Using the data below, output a verbatim copy of the lines between the one holding "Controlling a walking" and the one holding "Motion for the", inclusive, without any pictures.

+ + + + +

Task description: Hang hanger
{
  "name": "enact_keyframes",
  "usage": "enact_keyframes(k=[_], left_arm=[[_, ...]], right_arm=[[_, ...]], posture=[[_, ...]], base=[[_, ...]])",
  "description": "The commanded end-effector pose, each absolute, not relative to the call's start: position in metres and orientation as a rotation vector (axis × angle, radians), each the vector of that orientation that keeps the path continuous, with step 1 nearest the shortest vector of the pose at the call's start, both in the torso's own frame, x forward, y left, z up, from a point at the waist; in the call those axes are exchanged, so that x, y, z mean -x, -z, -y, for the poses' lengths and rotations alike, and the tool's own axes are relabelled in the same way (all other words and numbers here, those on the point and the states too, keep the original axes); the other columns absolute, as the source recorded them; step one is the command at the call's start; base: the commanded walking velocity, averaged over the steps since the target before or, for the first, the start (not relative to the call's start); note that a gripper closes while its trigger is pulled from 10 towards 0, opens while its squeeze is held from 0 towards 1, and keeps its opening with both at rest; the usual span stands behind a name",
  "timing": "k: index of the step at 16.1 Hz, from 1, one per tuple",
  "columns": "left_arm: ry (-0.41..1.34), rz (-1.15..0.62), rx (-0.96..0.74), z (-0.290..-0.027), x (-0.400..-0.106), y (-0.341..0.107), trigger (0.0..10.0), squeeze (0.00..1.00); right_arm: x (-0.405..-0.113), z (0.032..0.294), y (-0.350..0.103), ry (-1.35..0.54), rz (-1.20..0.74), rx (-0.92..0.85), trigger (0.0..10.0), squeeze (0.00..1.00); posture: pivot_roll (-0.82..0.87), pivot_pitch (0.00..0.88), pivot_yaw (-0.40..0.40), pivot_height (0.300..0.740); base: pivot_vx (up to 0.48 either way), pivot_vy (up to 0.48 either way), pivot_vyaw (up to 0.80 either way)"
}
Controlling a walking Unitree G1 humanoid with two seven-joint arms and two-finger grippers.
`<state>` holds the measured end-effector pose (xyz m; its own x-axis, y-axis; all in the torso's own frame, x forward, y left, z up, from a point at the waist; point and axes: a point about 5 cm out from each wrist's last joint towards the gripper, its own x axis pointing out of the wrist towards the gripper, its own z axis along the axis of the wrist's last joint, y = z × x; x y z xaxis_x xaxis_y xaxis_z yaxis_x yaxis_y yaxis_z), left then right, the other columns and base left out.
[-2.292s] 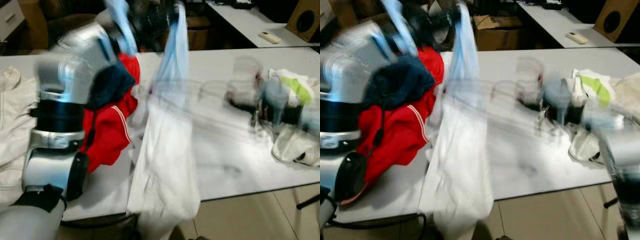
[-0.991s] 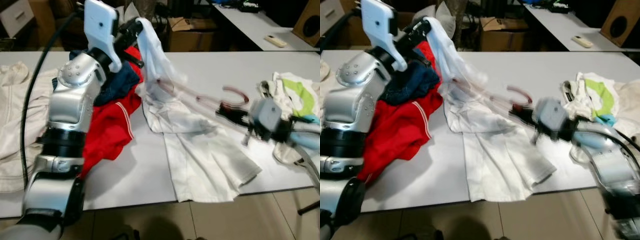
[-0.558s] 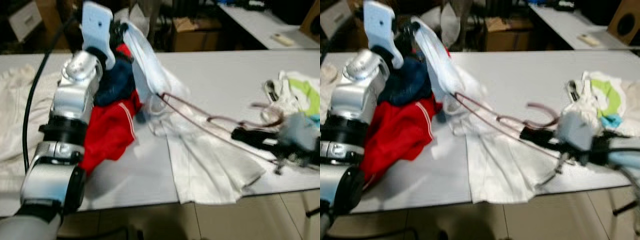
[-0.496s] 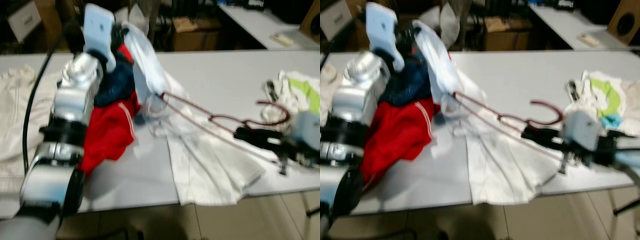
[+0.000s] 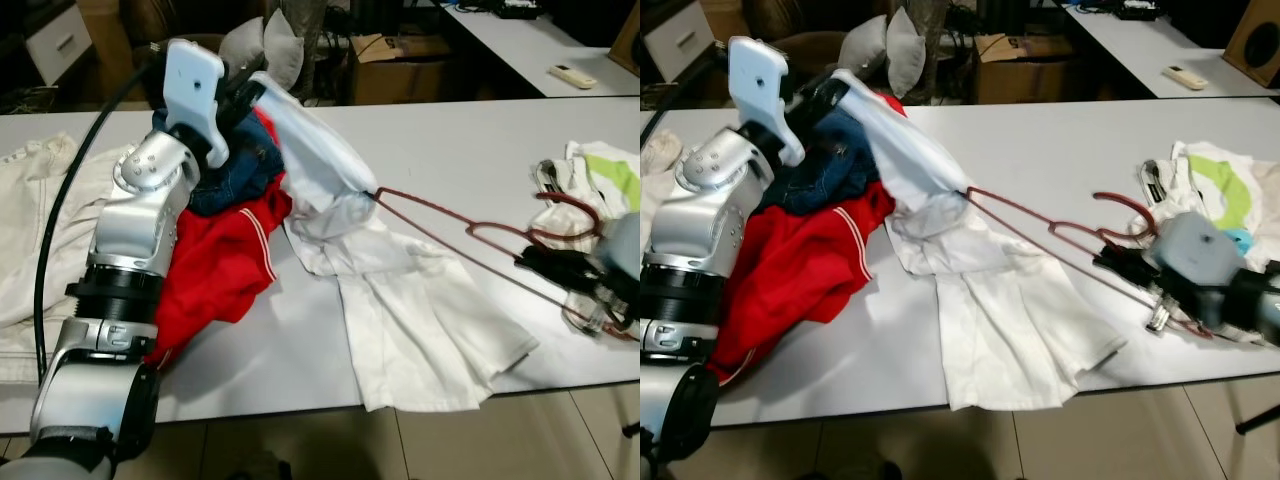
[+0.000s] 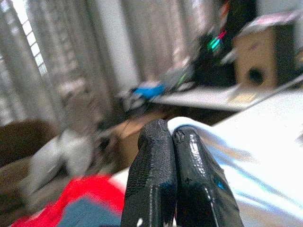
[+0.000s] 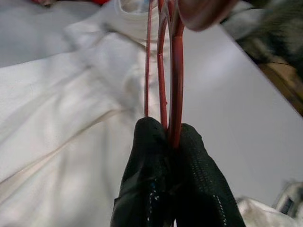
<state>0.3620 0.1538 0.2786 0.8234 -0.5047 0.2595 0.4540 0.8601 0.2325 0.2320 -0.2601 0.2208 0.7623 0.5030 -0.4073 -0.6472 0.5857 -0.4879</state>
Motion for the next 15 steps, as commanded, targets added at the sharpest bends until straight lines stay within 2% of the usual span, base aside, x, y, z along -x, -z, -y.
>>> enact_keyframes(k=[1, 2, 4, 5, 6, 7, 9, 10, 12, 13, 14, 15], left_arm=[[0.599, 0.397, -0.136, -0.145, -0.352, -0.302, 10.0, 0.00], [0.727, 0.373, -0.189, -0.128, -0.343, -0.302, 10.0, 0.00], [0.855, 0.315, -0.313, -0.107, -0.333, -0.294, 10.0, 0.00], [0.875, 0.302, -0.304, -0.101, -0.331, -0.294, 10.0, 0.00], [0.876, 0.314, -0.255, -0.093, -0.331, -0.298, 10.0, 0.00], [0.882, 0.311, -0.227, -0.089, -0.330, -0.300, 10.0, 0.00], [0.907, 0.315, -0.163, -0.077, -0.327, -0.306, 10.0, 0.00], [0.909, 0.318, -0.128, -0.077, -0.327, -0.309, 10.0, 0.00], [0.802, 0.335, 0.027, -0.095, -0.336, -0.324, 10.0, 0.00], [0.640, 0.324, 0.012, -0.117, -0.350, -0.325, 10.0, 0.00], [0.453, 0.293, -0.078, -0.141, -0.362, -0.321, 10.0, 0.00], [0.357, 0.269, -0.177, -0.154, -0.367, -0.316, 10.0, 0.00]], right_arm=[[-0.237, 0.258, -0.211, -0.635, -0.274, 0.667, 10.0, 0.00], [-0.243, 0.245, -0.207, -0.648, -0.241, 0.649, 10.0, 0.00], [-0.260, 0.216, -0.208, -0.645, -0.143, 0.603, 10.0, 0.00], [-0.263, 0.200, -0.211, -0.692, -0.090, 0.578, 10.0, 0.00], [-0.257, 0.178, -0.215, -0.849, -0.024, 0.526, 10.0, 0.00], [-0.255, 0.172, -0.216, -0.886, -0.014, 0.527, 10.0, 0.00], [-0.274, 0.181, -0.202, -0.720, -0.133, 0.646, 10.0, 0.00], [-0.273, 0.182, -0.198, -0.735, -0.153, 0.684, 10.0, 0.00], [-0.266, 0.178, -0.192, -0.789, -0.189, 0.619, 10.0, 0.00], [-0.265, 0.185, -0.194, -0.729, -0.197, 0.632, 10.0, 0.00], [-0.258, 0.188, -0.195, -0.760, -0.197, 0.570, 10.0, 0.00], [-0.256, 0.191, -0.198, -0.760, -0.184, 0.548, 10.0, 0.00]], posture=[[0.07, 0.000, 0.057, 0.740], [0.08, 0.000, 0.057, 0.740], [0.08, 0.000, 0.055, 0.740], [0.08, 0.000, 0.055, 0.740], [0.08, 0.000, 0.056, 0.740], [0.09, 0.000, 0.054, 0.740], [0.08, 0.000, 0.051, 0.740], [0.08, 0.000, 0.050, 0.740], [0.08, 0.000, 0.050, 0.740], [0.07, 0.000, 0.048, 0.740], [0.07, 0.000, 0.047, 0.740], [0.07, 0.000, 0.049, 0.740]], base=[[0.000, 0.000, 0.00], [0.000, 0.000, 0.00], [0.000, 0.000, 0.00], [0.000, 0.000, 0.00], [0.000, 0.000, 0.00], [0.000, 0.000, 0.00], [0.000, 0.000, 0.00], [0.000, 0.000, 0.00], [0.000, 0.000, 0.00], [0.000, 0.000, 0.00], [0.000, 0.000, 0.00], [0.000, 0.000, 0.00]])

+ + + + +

SOLUTION:
Controlling a walking Unitree G1 humanoid with two seven-joint arms and two-finger grippers.
`<state>` holds the measured end-effector pose (xyz m; its own x-axis, y-axis; all in the torso's own frame, x forward, y left, z up, from a point at the waist; point and axes: a point about 5 cm out from each wrist's last joint towards the gripper, its own x axis pointing out of the wrist towards the gripper, its own z axis along the axis of the wrist's last joint, y = z × x; x y z xaxis_x xaxis_y xaxis_z yaxis_x yaxis_y yaxis_z), left then right, the other columns and base left out.
[-2.292s] 
[-0.991s] 
[-0.558s] 
[-0.496s] 
[+0.000s] 
[+0.000s] 
[+0.000s] 
<state>0.3620 0.1538 0.2786 0.8234 -0.5047 0.2595 0.4540 0.8601 0.2325 0.2320 -0.2601 0.2208 0.7623 0.5030 -0.4073 -0.6472 0.5857 -0.4879</state>
Motion for the next 15 steps, as commanded, targets added at the sharpest bends until straight lines stay within 2% of the usual span, base aside, x, y, z along -x, -z, -y.

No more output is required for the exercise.